_What you are asked to do_
In the listing below, how many lines carry the word "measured"? Reply with only the number.

_Exercise data_
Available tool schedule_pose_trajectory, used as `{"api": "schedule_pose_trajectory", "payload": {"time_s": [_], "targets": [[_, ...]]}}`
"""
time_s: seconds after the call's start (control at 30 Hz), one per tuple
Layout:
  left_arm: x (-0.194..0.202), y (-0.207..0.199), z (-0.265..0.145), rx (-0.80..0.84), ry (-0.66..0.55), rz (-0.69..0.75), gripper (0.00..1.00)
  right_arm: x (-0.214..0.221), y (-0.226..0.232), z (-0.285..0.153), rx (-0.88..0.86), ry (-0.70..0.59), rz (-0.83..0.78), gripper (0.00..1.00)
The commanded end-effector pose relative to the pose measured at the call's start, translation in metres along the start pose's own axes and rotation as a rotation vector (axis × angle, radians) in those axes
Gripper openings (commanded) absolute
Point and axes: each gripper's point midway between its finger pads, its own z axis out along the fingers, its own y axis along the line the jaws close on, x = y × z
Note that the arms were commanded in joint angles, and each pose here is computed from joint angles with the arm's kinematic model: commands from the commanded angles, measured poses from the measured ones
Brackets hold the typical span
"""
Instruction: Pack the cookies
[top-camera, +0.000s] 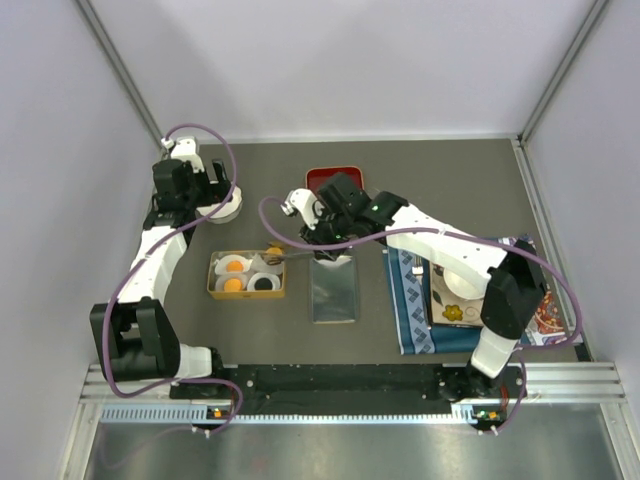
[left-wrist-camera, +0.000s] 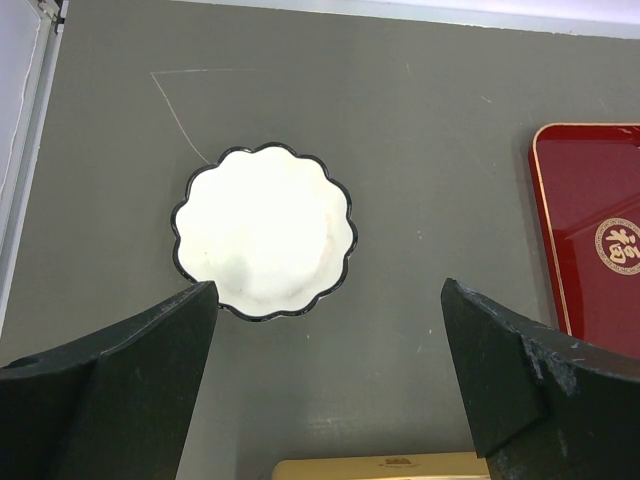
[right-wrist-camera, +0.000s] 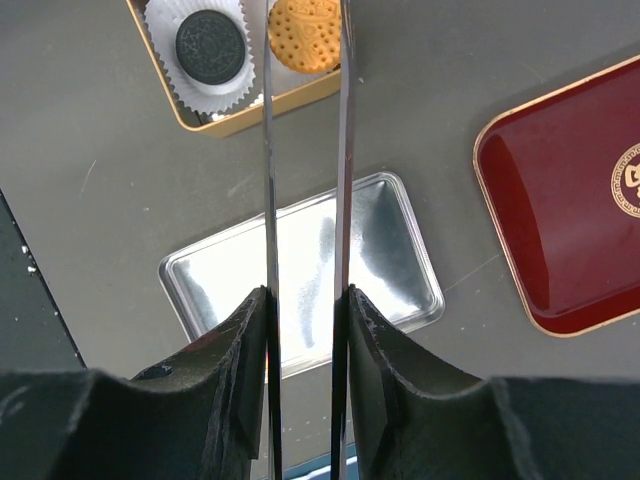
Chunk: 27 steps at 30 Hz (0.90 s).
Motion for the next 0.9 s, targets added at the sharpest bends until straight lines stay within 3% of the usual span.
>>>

_Result of this exercise_
2